Our current healthcare system was born of necessity when the federal government, fearing runaway inflation due to World War II costs, required all salaries to be capped in 1942. To receive a salary increase, workers had to leave their jobs for another company that paid them more. In response to this employee revolving door dynamic, business managers saw a regulation loophole and started paying for their employees’ healthcare insurance to hang onto talent.

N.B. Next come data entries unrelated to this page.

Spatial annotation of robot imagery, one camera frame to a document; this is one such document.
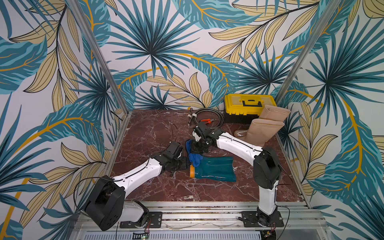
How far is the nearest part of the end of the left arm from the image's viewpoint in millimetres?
608

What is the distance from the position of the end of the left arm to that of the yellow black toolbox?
50 cm

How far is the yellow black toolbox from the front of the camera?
3.37ft

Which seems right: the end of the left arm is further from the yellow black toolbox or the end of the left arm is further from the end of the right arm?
the yellow black toolbox
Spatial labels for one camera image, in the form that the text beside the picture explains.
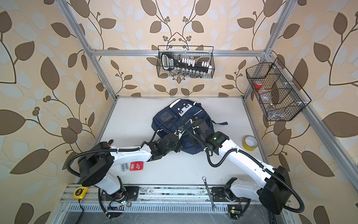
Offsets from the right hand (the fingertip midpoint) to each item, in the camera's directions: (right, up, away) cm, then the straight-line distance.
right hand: (193, 134), depth 80 cm
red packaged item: (-35, -20, +4) cm, 40 cm away
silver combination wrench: (+10, -36, -9) cm, 38 cm away
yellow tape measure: (-61, -30, -7) cm, 69 cm away
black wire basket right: (+52, +20, +3) cm, 55 cm away
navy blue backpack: (-13, +8, +18) cm, 24 cm away
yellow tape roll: (+39, -8, +13) cm, 42 cm away
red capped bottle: (+38, +29, +1) cm, 48 cm away
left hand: (-9, -2, +6) cm, 11 cm away
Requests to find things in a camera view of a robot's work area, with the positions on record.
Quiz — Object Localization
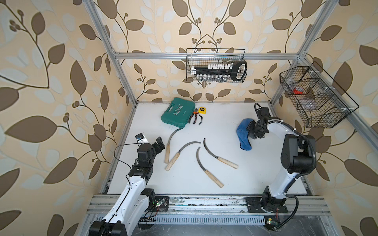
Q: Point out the sickle wooden handle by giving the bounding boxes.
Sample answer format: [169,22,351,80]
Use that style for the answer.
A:
[203,138,239,169]
[196,147,224,188]
[164,141,201,172]
[164,128,182,164]

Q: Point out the blue microfiber rag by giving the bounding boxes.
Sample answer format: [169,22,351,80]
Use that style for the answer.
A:
[236,119,253,151]

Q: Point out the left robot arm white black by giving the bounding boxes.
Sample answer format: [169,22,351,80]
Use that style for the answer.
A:
[88,133,165,236]

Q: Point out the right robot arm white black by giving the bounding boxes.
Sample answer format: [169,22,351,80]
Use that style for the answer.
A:
[247,103,317,208]

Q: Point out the green plastic tool case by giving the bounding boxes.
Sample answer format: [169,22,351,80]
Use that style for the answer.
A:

Thus our fee-for-service system was established, and healthcare paid by individuals declined. This fee-for-service system creates incentives adverse to the public’s interests. Doctors are paid to see people, but less often for developing ways to help patients remain healthy. Hospitals are paid for full beds, not empty ones. Our system’s inefficiencies resulted in a 45th-ranked life expectancy for US citizens, just after Albania and well below France and Germany. Yet annual US per-capita healthcare costs of $12,914 are the world’s highest; 43 percent higher than $73,83 for the second most expensive, Germany, and more than double France’s costs of only $6,125. We are leaders in caring for the sick, leaving others to care for the healthy.
The top healthcare cost driver in the US is multiple hospitalizations of the chronically ill. Many chronically ill patients quickly return to a hospital due to their chronic illness becoming critical because other health problems have gone unnoticed. In most cases, a chronically ill individual’s negative trends can be reversed before hospitalization is necessary. These trends are often driven by medication management mistakes, which are quickly corrected. Several techniques have been proven to sharply reduce the number of patients needing re-hospitalization if negative trends are identified.

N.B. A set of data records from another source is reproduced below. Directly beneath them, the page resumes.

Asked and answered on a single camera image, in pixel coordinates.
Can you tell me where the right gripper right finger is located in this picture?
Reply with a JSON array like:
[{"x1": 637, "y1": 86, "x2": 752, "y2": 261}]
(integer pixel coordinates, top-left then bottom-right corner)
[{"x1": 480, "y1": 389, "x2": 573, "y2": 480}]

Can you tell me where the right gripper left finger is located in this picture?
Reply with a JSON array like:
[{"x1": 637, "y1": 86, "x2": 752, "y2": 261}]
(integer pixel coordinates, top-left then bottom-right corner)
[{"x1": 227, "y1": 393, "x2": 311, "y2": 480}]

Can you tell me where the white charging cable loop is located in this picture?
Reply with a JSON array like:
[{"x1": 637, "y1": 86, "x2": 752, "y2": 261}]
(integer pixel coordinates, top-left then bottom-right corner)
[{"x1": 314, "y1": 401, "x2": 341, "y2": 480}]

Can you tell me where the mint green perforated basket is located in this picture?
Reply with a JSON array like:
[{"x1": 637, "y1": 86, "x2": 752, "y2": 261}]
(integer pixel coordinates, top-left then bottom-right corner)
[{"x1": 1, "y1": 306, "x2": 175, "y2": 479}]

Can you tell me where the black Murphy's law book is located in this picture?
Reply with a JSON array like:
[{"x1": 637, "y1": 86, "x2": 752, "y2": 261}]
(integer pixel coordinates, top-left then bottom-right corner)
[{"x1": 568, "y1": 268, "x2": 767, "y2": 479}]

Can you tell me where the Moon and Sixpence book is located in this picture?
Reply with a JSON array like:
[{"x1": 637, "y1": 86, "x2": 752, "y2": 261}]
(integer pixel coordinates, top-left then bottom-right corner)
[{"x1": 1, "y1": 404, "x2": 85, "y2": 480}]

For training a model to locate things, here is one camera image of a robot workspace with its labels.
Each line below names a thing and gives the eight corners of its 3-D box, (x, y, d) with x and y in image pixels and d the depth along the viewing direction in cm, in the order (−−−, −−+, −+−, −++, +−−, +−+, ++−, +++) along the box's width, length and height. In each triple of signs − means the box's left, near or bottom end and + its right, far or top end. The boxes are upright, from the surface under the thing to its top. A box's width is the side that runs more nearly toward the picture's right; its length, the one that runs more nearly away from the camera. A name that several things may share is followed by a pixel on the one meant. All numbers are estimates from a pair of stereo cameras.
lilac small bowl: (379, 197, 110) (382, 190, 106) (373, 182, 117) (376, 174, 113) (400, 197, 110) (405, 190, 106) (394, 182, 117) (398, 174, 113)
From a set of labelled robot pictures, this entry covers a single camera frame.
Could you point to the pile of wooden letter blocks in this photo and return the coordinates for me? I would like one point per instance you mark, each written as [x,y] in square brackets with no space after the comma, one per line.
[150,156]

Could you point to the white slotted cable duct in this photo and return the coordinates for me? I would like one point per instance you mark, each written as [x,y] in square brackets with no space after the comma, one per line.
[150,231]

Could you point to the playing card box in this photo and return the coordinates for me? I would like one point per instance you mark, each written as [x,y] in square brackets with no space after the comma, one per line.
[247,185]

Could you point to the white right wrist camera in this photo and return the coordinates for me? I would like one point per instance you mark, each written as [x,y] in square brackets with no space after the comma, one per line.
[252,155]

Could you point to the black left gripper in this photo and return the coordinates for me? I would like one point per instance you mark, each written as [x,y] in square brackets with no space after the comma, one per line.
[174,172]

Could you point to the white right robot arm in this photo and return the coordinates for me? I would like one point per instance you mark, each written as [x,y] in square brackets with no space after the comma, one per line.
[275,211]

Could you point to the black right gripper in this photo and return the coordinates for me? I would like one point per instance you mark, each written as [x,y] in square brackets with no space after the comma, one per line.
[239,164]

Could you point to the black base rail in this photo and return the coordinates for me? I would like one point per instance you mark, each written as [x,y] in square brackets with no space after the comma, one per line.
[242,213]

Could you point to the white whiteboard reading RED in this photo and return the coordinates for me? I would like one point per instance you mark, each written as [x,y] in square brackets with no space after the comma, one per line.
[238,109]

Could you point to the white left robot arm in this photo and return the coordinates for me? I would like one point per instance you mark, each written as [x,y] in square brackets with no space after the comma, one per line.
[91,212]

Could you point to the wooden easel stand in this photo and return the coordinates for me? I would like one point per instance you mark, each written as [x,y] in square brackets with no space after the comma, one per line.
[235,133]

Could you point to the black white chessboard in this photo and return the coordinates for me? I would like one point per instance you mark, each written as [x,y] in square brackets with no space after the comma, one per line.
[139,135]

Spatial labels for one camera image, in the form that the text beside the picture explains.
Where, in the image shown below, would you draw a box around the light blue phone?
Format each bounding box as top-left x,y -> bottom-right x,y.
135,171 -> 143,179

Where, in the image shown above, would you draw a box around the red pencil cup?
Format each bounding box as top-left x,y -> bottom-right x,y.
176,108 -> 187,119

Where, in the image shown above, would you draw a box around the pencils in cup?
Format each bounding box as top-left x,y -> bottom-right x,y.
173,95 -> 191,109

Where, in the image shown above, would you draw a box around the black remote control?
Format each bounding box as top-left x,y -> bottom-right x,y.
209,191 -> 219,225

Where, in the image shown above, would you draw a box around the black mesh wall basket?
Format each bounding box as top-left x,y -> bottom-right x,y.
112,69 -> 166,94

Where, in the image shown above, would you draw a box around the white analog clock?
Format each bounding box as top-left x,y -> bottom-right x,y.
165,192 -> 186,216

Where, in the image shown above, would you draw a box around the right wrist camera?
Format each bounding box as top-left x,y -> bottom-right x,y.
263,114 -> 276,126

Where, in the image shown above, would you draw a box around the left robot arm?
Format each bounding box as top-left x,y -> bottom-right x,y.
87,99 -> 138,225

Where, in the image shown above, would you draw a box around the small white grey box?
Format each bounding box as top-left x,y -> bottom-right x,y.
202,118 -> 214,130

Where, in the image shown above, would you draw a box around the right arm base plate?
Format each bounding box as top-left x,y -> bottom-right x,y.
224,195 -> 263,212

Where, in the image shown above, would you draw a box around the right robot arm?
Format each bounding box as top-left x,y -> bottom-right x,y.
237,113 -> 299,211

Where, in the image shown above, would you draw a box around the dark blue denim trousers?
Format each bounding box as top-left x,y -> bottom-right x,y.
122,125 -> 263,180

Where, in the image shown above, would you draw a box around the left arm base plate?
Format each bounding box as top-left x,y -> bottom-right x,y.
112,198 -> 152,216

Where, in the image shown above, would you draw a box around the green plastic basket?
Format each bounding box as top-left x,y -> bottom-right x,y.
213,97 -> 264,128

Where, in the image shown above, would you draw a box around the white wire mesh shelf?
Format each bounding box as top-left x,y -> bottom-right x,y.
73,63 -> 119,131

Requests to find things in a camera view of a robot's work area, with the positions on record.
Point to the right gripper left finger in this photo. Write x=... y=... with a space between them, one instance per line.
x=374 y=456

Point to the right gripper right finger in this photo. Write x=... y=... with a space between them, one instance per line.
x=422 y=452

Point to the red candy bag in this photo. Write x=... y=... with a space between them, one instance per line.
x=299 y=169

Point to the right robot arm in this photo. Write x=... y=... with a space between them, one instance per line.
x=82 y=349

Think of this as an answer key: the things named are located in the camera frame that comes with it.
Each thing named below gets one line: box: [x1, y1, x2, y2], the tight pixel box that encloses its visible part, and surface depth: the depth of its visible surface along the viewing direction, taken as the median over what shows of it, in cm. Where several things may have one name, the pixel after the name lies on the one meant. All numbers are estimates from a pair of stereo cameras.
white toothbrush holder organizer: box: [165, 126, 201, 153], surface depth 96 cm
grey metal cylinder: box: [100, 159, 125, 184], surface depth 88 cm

The New England Journal of Medicine published a study in 2010 that reported that almost 20 percent of Medicare patients were re-hospitalized within 30 days of their former hospital stay. Several well-known organizations have proven their ability to reduce such re-hospitalizations by up to 60 percent by implementing telehealth systems. These systems, available for over 20 years, collect an individual’s vital signs and electronically transmit them, alerting clinicians about developing adverse trends.
One of these organizations, the Veterans Administration Hospital System, successfully developed its telehealth system many years ago. Yet lessons learned by the VA have yet to be recognized by its sister organization, Medicare, which is headquartered only blocks from the VA’s central offices. CVS Health, Walmart, Walgreens, Amazon, and more, are redesigning our healthcare systems in ways that will prove more effective within a decade. Better progress would be achieved if governments in general, and Medicare specifically, would support efforts to reduce hospitalizations of the chronically ill.
Studies of healthcare costs have shown that 90 percent of all such expenses are driven by the care provided to the chronically ill. Opportunities to achieve savings are vast and have been estimated to be enough to offset the cost of providing healthcare insurance coverage to all who are now uninsured. The uninsured already receive healthcare services, but that care is most often provided by hospitals’ emergency rooms, the most expensive healthcare venue, and the federal government reimburses hospitals for much of this charity care. For those who worry about the many hospital rooms that would become vacant, there are answers.
Almost fifteen years ago, I participated in a study that included Baylor Scott & White Health system that studied this subject and found significant opportunities for empty spaces due to reduced re-hospitalizations to be repurposed profitably. We found that unused hospital space could be used to house growing senior living, assisted living and memory care operations, office space for many healthcare businesses, doctor offices, and outpatient telemedicine units.
Ultimately, everyone will use smartphones, watches, and rings, all available today, to monitor and manage their health. This trend is already being developed by major retailers–disrupters of our traditional healthcare industry. Also, the future hospital’s “artificial intelligence” systems will read each newborn’s DNA and create a HealthMap, based on the strengths and weaknesses identified. Physicians and hospitals will become healthcare consultants to large groups of people so that US citizens’ health profiles, rather than lagging, will lead the rest of the world. All technology needed to reach this goal of Population Health already exists. If Medicare were to develop a payment system incentivizing preventative health, physicians and hospitals would adjust to their new reality, and we would become world leaders. The only missing piece needed to reach this goal? Political will.
Wayne Bazzle retired after decades in the healthcare industry in 2014 as CEO of home health company CareCycle Solutions, LLC.